* _PROBLEM TO SOLVE_:
Apart from the images, reproduce every record word for word.

* _DATA_:
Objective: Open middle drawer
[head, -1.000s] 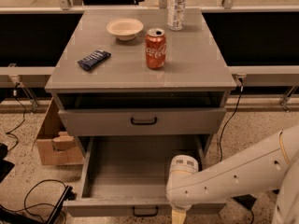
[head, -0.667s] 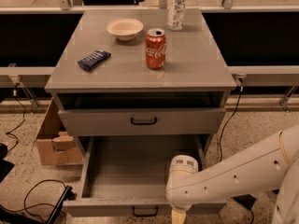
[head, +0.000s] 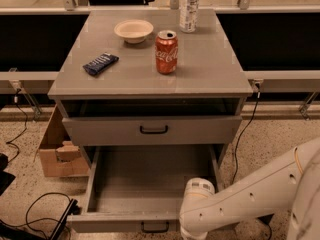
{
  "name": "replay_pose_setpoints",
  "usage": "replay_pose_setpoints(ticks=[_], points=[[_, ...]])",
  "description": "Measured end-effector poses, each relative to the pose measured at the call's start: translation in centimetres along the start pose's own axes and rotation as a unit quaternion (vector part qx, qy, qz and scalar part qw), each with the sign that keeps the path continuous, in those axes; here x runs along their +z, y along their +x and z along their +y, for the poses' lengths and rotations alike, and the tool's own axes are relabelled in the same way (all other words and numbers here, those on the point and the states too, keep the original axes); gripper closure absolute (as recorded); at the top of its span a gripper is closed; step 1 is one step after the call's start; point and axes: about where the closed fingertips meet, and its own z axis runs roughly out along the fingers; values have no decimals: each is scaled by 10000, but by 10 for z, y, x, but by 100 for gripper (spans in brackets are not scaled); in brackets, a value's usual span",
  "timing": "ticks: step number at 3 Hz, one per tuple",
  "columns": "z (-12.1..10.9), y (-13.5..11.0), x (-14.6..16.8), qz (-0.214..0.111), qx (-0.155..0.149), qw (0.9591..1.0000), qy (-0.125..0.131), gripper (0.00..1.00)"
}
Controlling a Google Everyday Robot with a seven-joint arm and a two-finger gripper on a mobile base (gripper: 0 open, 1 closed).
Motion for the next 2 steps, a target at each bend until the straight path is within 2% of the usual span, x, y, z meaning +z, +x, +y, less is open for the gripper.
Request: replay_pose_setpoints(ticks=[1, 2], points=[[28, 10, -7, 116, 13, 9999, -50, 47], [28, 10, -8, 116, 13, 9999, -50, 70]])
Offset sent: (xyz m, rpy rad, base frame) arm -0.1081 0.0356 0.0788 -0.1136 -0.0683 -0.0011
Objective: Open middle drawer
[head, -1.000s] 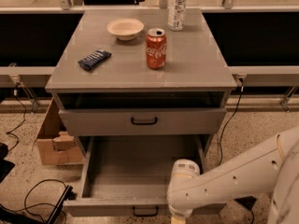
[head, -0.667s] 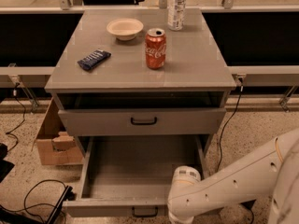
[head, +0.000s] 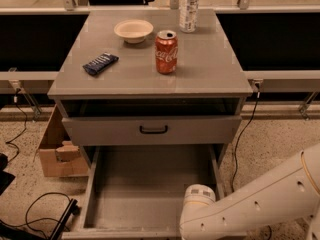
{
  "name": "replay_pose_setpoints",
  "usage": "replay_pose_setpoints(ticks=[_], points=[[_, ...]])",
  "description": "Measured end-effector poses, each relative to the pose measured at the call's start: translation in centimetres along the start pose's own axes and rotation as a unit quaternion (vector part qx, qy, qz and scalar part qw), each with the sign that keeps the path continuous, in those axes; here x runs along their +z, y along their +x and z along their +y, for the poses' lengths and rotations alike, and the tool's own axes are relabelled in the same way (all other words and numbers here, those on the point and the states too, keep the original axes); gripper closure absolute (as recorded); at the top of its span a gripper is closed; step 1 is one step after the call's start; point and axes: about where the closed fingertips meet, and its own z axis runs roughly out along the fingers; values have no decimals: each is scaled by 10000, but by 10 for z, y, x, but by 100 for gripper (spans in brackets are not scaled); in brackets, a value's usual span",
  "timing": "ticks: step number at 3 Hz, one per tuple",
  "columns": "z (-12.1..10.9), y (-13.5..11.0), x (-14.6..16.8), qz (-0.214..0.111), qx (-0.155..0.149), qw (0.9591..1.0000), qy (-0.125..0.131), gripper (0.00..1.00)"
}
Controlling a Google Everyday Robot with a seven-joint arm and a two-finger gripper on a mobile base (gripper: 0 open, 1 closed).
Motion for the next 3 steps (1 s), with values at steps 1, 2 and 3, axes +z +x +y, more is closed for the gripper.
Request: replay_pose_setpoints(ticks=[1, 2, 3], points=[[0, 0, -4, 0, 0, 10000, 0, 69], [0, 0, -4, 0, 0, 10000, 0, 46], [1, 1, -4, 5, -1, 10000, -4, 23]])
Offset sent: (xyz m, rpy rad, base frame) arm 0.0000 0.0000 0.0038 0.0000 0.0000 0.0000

* _EXERCISE SOLUTION_:
Objective: Open middle drawer
[head, -1.000s] 
[head, -0.667s] 
[head, +0.000s] 
{
  "name": "replay_pose_setpoints",
  "usage": "replay_pose_setpoints(ticks=[_], points=[[_, ...]])",
  "description": "Measured end-effector poses, each relative to the pose measured at the call's start: translation in centimetres along the start pose's own axes and rotation as a unit quaternion (vector part qx, qy, qz and scalar part qw), each with the sign that keeps the path continuous, in those axes; here x runs along their +z, y along their +x and z along their +y, for the poses' lengths and rotations alike, and the tool's own axes are relabelled in the same way (all other words and numbers here, those on the point and the states too, keep the original axes); gripper closure absolute (as recorded); at the top of its span a gripper is closed; step 1 is one step after the call's start; point and axes: about where the closed fingertips meet, and its own z axis runs roughly out along the fingers; values have no decimals: each is scaled by 10000, but by 10 for z, y, x, but by 100 for gripper (spans in brackets are not scaled); in brackets, a value's usual span",
  "timing": "ticks: step number at 3 Hz, one per tuple",
  "columns": "z (-12.1..10.9), y (-13.5..11.0), x (-14.6..16.8), qz (-0.214..0.111), qx (-0.155..0.149), qw (0.9591..1.0000), qy (-0.125..0.131), gripper (0.00..1.00)"
}
Controlling a Google Everyday Robot with a seven-joint arm and a two-finger gripper on a mobile base (gripper: 0 open, 1 closed).
Motion for the next 2 steps, a target at each bend until the straight path is within 2% of the usual span, x, y, z meaning +z, +x, +y, less is open for the gripper.
Request: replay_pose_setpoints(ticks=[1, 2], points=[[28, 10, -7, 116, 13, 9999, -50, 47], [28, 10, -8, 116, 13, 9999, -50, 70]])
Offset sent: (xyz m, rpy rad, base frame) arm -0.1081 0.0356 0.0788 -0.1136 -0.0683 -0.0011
Objective: Open middle drawer
[head, -1.000s] 
[head, -0.667s] 
[head, +0.000s] 
{
  "name": "replay_pose_setpoints",
  "usage": "replay_pose_setpoints(ticks=[_], points=[[_, ...]])",
  "description": "Measured end-effector poses, each relative to the pose measured at the call's start: translation in centimetres along the start pose's own axes and rotation as a unit quaternion (vector part qx, qy, qz and scalar part qw), each with the sign that keeps the path continuous, in those axes; here x runs along their +z, y along their +x and z along their +y, for the poses' lengths and rotations alike, and the tool's own axes are relabelled in the same way (all other words and numbers here, those on the point and the states too, keep the original axes); gripper closure absolute (as recorded); at the top of its span a gripper is closed; step 1 is one step after the call's start; point and axes: about where the closed fingertips meet, and its own z axis runs roughly out along the fingers; values have no decimals: each is scaled by 10000, but by 10 for z, y, x, but by 100 for gripper (spans in brackets are not scaled); in brackets, a value's usual span",
  "timing": "ticks: step number at 3 Hz, one per tuple",
  "columns": "z (-12.1..10.9), y (-13.5..11.0), x (-14.6..16.8), qz (-0.214..0.111), qx (-0.155..0.149), qw (0.9591..1.0000), qy (-0.125..0.131), gripper (0.00..1.00)"
}
Controlling a Google Everyday Robot with a seven-joint arm and a two-finger gripper on a mobile base (gripper: 0 open, 1 closed).
Motion for the next 3 steps (1 s), with values at steps 1, 2 and 3, axes +z +x +y, more is closed for the gripper.
Request: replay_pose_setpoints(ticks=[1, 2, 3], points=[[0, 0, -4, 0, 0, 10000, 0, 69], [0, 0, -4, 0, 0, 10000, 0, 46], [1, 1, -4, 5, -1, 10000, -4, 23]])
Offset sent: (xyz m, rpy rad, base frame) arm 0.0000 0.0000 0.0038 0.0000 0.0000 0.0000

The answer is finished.